Антикайнен был уверен, что немцы уберутся из Карелии, да и, вообще, из Финляндии. Вместе с ними прекратится финансирование. Кому интересны справедливые войны, движимые, так называемой, племенной идеей? К тому же войны справедливые не бывают.
Финны
Финским оккупантам удалось-таки поднять местное население, правда, не таким образом, каким бы им хотелось. Карелы - по природе своей незлые люди, но при определенных обстоятельствах их действия выходят за грани разумных. Убивают их братьев, отцов и сыновей - они начинают убивать в ответ. Впрочем, таковы, вероятно, все люди.
Показательное выделение для экзекуции коренной, на тот момент, национальности не приводит к тупой скотской покорности (karja - скотина, в переводе с финского). Сила действия всегда рождала противодействие. Когда карелов расстреливают, а русских распускают по домам, исполняя приказ того же Эро Гадолина, редко кто отметит в таком проявление чувств выражение "братства". Разве что финские парни Свинхувуд, Таннер и Маннергейм.
Тойво не был карелом, опыт общения с ливвиками у него ограничивался давней встречей с собеседником Куусинена, да замечательный древний карельский пуукко, что дожидался в укромном месте его возвращения. Но пусть карелы не цивилизованы, как это понимают всякие немцы и шведы, но их противление той норме морали, что несут эти дурацкие цивилизации, не может не вызывать уважение. Оболванивание на уровне государства - это гибель цивилизации. Не пройдет много времени, как лопнут мыльные пузыри европейской "культуры". Только объявленные "дикими" в своей консервативности народы смогут противостоять этой неизбежности. Если, конечно, до того времени их не перебьют всех нахрен.

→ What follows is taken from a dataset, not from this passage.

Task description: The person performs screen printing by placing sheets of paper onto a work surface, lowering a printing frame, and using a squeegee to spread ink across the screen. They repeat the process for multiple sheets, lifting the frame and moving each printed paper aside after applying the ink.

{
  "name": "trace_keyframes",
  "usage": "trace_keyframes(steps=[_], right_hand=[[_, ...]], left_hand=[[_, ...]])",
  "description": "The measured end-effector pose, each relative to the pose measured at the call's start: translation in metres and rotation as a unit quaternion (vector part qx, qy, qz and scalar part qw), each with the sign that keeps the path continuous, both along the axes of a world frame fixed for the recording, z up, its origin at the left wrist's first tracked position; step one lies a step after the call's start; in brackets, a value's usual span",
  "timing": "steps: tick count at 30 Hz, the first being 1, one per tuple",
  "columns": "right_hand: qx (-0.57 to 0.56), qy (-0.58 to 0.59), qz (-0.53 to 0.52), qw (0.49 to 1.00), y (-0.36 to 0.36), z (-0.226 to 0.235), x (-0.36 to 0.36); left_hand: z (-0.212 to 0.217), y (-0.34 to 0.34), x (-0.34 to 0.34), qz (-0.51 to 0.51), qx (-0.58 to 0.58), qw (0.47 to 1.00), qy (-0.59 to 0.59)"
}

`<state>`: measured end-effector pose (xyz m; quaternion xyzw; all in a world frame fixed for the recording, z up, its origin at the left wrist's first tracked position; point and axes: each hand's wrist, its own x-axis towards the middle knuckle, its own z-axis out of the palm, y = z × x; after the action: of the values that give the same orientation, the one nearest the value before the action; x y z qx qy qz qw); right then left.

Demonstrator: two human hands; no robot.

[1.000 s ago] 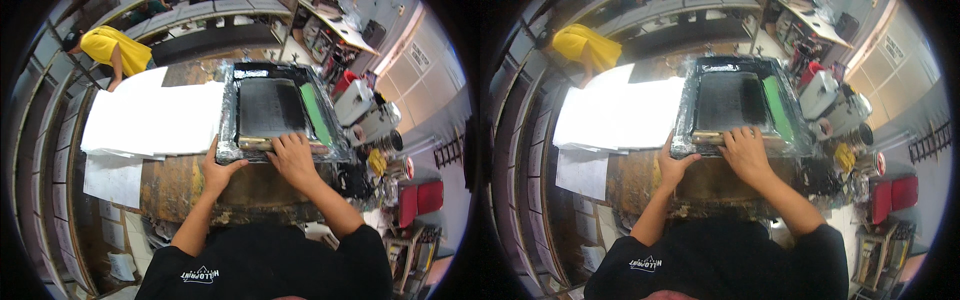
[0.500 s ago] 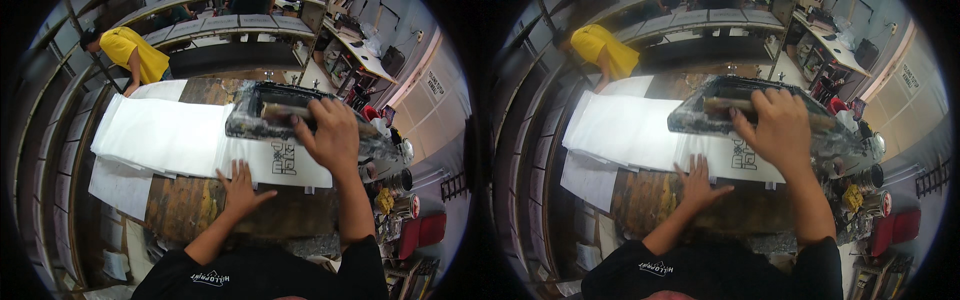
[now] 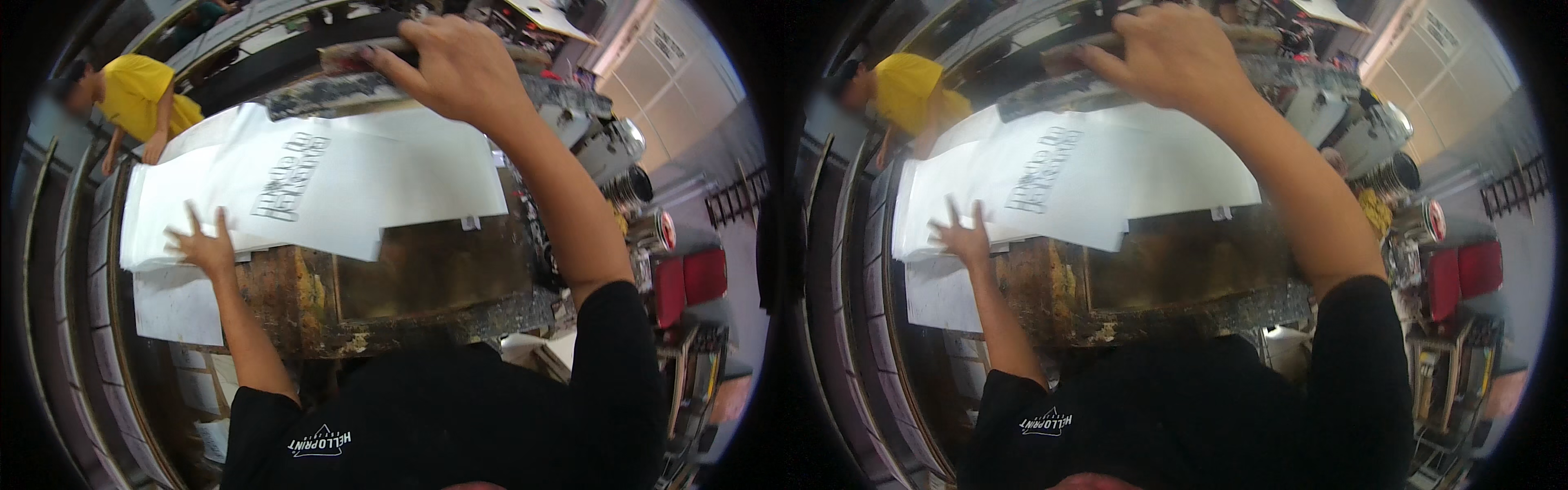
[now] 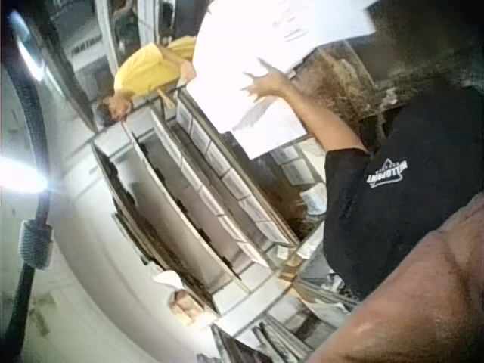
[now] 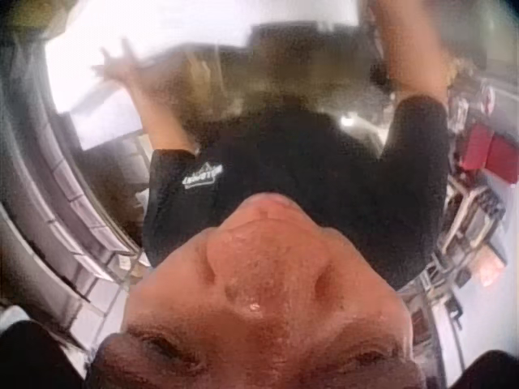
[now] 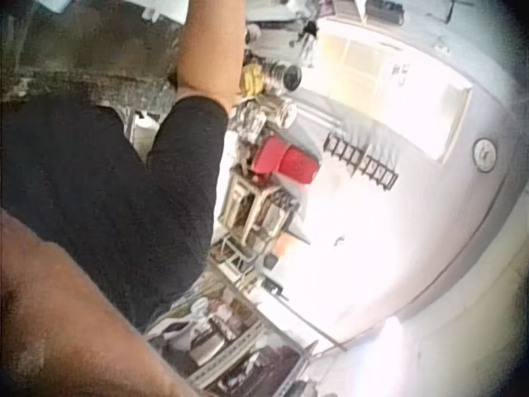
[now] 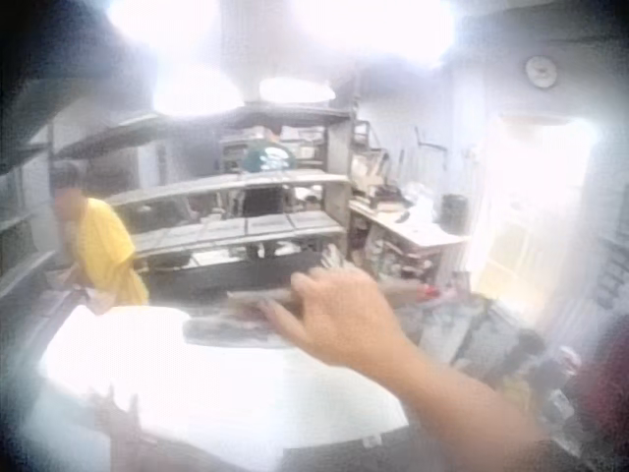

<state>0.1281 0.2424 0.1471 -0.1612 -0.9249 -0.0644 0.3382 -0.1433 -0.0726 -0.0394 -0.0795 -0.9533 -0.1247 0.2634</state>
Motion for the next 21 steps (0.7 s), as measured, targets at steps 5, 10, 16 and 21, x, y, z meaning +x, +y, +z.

Антикайнен не желал, чтобы это произошло на его глазах и при его попустительстве. Будучи в диверсионном рейде в тылу финских оккупантов, он мог плюнуть на все и удрать на север, взять свой банк и ломануться в Финляндию к своей Лотте, к своему синему морю и к своему белому песку. Мог, да не смог. Мысль о предательстве даже в голову к нему не закрадывалась. Впрочем, как и многим его товарищам, чьи дома остались в стране Суоми.
– Мы пойдем к Сааримяги, - сказал он своим бойцам.

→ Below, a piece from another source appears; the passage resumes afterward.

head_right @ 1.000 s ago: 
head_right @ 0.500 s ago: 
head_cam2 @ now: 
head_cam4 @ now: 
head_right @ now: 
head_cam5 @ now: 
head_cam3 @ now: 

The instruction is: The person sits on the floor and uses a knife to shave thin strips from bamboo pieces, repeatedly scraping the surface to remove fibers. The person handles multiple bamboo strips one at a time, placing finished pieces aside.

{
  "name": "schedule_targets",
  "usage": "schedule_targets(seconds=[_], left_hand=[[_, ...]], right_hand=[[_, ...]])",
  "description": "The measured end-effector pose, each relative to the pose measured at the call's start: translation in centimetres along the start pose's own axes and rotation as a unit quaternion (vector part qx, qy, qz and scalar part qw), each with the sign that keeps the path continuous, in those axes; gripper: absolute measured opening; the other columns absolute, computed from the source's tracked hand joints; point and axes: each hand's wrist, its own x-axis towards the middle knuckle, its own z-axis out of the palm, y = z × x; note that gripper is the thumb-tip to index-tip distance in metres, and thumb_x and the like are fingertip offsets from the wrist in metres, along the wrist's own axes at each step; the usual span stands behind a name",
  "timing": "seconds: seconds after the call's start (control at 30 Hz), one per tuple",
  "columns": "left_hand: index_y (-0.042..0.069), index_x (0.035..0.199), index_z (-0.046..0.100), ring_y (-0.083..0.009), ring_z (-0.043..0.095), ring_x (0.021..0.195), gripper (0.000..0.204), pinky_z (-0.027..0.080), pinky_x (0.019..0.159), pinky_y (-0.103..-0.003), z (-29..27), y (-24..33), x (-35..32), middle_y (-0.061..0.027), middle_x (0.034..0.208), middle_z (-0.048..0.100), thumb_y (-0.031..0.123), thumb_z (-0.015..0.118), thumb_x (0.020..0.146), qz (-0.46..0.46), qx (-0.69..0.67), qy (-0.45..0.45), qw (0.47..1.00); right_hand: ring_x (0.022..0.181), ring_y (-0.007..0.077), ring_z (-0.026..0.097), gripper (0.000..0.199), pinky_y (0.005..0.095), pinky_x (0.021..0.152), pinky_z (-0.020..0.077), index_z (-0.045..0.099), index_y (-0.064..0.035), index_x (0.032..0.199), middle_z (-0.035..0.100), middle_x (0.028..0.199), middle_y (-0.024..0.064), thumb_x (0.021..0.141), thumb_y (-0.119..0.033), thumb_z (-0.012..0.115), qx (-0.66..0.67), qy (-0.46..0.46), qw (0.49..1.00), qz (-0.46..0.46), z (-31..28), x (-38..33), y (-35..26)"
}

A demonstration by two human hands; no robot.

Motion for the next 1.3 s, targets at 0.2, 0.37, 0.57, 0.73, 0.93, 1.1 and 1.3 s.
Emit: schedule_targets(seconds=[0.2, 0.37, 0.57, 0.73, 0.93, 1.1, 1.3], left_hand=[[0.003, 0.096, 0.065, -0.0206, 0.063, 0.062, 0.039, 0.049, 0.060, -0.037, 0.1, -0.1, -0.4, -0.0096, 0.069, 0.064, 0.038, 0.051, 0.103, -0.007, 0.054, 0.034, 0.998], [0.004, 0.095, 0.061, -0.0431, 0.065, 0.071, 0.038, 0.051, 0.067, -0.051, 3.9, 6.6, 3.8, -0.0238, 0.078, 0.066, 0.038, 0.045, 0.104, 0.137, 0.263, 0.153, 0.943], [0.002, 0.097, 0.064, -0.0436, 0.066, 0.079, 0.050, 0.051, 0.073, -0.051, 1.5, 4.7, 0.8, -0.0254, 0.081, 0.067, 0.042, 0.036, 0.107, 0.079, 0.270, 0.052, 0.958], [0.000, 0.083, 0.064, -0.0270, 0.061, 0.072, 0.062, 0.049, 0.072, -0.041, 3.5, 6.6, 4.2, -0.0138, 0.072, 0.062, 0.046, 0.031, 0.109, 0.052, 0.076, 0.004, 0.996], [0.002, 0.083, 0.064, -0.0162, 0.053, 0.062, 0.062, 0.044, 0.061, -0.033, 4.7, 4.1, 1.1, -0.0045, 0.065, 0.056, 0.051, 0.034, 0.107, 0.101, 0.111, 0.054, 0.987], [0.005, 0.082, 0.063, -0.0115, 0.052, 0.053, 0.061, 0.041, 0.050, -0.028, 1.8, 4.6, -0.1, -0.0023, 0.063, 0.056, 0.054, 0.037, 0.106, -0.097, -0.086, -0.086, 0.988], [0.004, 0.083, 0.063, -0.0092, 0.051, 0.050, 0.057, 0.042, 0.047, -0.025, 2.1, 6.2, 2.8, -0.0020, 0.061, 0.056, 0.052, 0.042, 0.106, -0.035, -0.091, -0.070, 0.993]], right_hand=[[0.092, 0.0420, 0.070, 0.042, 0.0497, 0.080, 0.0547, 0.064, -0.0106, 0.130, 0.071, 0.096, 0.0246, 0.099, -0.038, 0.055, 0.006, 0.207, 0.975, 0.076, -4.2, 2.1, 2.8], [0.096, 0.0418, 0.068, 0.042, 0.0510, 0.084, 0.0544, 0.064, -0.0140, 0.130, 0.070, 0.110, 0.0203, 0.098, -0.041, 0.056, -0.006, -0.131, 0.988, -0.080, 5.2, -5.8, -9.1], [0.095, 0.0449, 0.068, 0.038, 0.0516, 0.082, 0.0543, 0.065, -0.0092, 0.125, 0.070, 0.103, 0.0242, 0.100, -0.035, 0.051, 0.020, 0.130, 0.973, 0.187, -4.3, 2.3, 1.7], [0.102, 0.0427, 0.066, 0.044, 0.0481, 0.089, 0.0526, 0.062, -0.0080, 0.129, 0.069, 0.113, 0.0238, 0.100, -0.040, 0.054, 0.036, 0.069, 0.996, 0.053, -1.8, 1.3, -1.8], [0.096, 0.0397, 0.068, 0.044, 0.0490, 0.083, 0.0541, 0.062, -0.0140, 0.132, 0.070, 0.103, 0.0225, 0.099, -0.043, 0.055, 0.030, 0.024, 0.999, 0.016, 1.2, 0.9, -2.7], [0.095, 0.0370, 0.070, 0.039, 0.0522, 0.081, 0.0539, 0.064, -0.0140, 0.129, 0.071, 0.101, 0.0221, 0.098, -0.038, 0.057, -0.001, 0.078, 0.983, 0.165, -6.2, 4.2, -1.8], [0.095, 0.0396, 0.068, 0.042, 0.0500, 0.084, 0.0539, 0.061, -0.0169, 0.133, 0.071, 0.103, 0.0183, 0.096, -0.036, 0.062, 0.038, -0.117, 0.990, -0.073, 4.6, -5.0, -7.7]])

– Пошумим немного, пусть лахтарит на Свири задергаются.
– Там гора, - сказал один боец, Оскари Кумпу.
– Атакой в лоб не взять.
–
Лед на Ладоге с каждым часом делался все менее надежным - солнце грело, талая вода с берега размывала, так что при возникновении ветра озеро разломает весь свой ледяной панцирь на отдельные плавающие льдины.
Отряд выбрался на берег и по дороге вдоль побережья Ладоги решил добираться до реки Обжанки, где можно было найти в лесу место посуше и временно обустроиться.

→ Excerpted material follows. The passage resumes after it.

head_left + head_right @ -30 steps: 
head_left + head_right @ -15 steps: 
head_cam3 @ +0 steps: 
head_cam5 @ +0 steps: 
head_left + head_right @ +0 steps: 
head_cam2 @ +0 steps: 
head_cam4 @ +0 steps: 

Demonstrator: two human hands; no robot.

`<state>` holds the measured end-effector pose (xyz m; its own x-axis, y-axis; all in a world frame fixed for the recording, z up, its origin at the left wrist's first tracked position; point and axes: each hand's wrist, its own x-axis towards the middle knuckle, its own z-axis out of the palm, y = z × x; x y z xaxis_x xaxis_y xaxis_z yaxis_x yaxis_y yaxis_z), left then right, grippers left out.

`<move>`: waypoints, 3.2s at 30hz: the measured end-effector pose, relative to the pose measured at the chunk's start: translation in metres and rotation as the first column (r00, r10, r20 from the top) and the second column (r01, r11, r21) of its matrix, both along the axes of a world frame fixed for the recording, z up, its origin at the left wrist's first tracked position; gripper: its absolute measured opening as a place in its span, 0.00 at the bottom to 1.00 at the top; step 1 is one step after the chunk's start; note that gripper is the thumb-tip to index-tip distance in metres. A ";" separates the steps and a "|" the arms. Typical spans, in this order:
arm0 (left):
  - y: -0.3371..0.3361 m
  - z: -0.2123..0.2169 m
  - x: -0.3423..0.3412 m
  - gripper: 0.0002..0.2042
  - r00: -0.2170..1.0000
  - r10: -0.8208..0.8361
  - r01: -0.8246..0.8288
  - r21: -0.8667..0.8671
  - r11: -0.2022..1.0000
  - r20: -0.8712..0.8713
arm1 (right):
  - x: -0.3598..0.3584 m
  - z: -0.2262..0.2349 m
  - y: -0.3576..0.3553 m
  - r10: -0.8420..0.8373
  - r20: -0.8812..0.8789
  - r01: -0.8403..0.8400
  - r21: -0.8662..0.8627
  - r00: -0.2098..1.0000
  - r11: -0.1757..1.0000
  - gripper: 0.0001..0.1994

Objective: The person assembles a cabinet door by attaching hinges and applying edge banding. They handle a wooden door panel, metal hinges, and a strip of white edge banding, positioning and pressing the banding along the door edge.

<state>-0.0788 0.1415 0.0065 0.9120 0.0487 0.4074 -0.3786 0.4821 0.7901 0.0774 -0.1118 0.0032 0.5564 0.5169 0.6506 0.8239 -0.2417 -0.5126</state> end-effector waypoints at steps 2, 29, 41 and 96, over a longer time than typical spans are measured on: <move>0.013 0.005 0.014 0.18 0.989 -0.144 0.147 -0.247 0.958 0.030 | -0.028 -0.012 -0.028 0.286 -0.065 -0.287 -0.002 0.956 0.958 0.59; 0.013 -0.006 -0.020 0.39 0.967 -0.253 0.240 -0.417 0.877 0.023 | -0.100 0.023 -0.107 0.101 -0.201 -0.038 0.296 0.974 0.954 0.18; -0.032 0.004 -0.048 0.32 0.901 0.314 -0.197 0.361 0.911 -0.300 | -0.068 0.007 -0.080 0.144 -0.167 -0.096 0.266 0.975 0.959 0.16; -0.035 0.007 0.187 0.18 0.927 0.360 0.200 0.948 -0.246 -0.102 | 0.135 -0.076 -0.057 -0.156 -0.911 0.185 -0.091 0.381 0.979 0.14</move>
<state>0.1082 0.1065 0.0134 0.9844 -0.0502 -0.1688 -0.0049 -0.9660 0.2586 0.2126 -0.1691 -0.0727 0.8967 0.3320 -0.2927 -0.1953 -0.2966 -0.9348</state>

Они уже почти уходили с Андрусово, в то время как появился отряд финнов, достаточно шумный, к счастью. Лахтарит кричали в голос и бродили по заброшенному монастырю туда-сюда. Видать, хватились своих немецких друзей.
Тот же самый Кумпу прополз к груде камней, скрывающих вход в катакомбы, ловко, как уж, несмотря на все свои габариты, забрался внутрь и заорал нечеловеческим голосом, постепенно переходя на стон. Потом умолк, потом застонал пуще прежнего, потом захрипел, потом, вероятно, испустил дух, потом замолчал.
Финны испуганно сбились в кучку, не понимая, откуда раздается этот жуткий глас. У Тойво тоже мурашки побежали по спине, да и его бойцы не казались веселыми. Действительно, сделалось как-то страшновато.
Вернувшийся Оскари не выглядел довольным своей проделкой. Он был бледен, и на вопросы, что, мол, случилось, отвечал сбивчиво и совсем невразумительно.
– Там - еще дыра, как колодец, - проговорил он.
– Душно и холодно. Руки холодные. Шею прихватило. Мертвечиной пахнуло. "35" прошептал. А потом "на сороковые".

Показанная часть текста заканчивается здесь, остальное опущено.